**** Data under study ****

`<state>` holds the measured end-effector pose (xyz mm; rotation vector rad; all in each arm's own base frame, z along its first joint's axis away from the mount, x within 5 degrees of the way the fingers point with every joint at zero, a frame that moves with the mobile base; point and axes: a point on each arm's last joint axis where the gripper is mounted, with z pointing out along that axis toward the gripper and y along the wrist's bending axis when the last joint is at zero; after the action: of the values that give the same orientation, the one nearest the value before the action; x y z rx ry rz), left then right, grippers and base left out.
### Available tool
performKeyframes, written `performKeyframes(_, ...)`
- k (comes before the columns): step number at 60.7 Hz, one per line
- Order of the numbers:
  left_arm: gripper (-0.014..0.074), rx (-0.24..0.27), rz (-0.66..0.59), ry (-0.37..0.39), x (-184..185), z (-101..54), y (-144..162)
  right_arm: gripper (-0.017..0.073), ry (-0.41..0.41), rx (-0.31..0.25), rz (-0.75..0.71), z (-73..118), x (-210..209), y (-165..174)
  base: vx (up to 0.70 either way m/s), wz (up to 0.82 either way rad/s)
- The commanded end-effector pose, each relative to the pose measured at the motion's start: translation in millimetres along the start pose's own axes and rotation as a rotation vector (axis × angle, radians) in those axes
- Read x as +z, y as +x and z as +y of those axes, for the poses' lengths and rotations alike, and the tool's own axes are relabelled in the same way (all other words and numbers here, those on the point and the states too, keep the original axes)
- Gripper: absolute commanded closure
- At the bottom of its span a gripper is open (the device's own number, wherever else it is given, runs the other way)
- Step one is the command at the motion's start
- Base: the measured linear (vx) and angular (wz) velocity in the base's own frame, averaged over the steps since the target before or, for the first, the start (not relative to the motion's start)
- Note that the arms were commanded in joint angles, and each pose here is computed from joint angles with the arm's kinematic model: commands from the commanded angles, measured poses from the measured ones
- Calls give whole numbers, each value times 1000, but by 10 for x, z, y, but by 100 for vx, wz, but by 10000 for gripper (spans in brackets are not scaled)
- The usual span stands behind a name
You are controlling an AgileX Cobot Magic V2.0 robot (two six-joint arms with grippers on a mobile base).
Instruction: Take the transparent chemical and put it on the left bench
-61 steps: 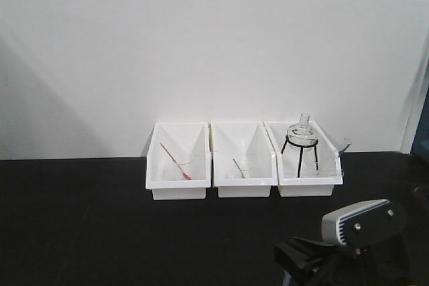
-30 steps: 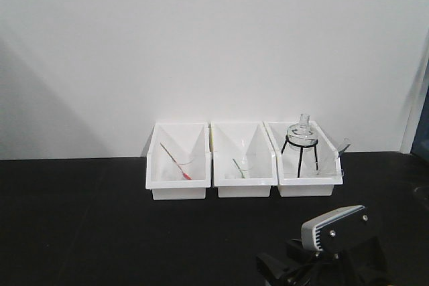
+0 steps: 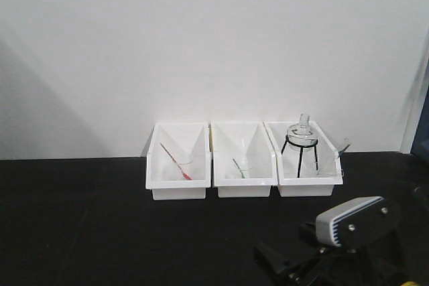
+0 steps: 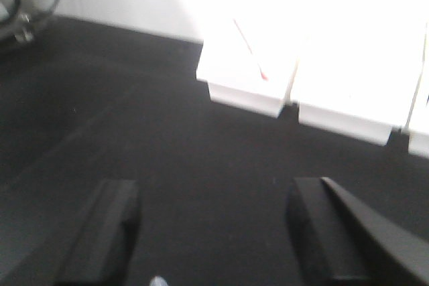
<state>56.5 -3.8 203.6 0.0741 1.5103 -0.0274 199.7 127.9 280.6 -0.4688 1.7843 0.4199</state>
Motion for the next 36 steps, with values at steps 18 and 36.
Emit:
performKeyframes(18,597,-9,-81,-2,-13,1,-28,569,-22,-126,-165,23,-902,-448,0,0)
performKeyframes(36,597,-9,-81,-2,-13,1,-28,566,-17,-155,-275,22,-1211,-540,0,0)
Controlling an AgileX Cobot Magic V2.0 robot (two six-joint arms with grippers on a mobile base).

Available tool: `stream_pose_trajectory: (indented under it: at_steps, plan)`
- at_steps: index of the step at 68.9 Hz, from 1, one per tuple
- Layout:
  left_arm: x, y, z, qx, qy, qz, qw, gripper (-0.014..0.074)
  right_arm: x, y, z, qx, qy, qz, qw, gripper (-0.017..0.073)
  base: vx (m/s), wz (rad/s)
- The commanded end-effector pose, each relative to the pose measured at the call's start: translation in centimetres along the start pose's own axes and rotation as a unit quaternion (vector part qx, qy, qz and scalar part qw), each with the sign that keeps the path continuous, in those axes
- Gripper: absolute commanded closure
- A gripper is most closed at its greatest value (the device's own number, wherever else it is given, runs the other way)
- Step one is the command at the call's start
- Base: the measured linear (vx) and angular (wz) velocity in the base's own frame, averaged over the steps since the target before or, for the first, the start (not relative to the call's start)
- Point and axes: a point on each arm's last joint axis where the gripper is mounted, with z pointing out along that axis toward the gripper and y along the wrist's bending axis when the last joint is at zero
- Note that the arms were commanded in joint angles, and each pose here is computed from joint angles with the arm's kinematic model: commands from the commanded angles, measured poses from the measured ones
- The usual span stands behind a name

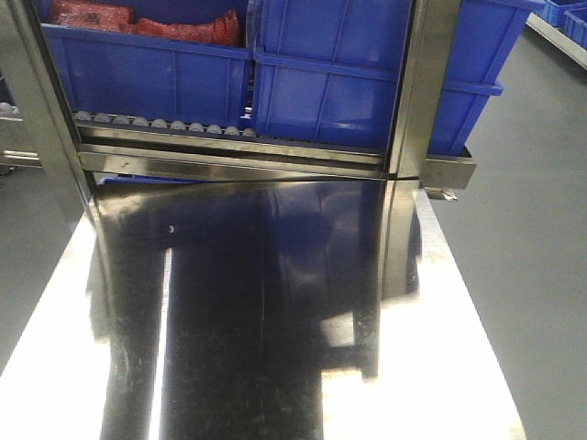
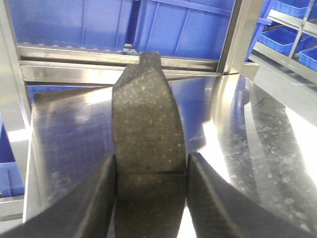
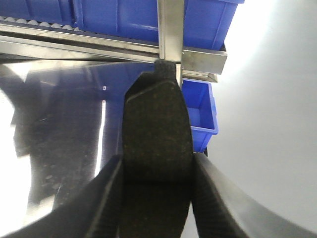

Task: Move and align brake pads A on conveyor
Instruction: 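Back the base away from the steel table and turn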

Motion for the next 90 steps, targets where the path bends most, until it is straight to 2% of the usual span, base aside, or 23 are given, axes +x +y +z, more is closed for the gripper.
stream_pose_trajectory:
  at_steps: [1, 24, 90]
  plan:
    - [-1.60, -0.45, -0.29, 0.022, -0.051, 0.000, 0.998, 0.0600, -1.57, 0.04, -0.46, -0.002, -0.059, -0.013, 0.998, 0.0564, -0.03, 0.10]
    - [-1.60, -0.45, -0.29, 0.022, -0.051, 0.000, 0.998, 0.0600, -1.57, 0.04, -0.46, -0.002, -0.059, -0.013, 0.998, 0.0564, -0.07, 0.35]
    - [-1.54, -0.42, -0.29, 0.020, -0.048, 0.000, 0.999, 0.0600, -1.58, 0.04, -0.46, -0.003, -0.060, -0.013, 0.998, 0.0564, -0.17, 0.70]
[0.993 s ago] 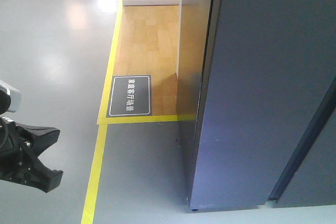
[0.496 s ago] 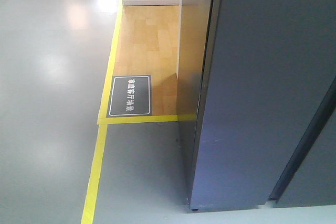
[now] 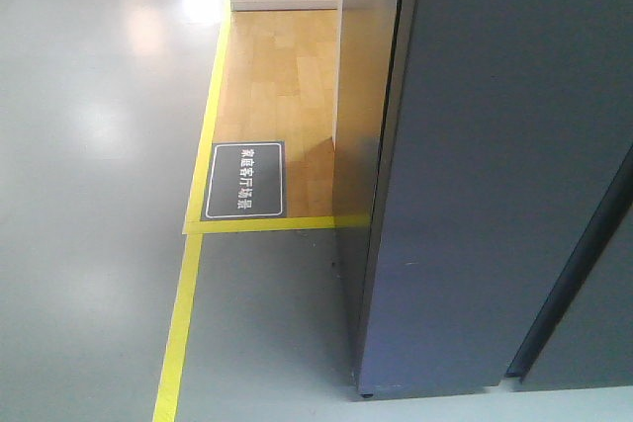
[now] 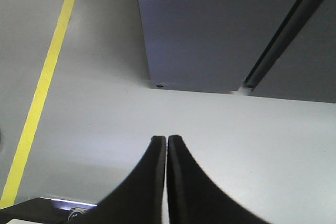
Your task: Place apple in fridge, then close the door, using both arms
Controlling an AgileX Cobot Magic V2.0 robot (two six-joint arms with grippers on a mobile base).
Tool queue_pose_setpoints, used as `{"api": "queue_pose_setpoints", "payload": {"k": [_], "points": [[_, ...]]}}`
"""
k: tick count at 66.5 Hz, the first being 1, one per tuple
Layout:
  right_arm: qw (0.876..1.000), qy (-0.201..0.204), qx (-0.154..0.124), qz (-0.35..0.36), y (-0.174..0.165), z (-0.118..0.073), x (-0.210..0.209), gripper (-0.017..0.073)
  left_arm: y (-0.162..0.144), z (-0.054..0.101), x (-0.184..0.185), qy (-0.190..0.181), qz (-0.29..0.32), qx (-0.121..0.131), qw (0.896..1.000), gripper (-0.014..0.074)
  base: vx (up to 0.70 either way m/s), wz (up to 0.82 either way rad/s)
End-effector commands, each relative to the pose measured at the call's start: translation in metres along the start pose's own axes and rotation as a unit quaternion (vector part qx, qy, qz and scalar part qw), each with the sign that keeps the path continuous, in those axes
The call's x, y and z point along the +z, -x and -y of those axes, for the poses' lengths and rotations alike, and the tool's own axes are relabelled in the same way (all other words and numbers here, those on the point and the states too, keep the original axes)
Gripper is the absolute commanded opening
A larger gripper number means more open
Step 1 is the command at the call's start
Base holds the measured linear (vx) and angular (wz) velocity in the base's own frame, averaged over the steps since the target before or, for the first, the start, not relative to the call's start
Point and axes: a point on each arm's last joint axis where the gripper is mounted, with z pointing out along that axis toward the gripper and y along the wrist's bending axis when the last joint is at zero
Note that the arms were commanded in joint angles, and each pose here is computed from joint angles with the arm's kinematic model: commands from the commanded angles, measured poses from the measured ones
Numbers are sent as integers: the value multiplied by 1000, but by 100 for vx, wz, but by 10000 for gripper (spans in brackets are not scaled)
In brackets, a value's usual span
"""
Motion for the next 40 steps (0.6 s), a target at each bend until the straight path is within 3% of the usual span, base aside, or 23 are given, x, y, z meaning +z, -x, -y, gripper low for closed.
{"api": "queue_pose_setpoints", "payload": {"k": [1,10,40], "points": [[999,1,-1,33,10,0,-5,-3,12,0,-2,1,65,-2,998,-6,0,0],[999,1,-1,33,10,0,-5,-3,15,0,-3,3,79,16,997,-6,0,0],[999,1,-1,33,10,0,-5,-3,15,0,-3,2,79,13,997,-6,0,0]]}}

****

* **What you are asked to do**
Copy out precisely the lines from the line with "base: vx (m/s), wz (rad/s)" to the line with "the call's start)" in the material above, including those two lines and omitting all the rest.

* **Answer to this task**
  base: vx (m/s), wz (rad/s)
- The commanded end-effector pose, each relative to the pose measured at the call's start: translation in centimetres along the start pose's own axes and rotation as a unit quaternion (vector part qx, qy, qz and scalar part qw), each with the sign that keeps the path continuous, in those axes
- Gripper: absolute commanded closure
- A gripper is most closed at its greatest value (the device's own number, wherever else it is given, runs the other way)
- Step one is the command at the call's start
- Base: the measured linear (vx) and angular (wz) velocity in the base's own frame, averaged over the steps since the target before or, for the first, the start (not relative to the call's start)

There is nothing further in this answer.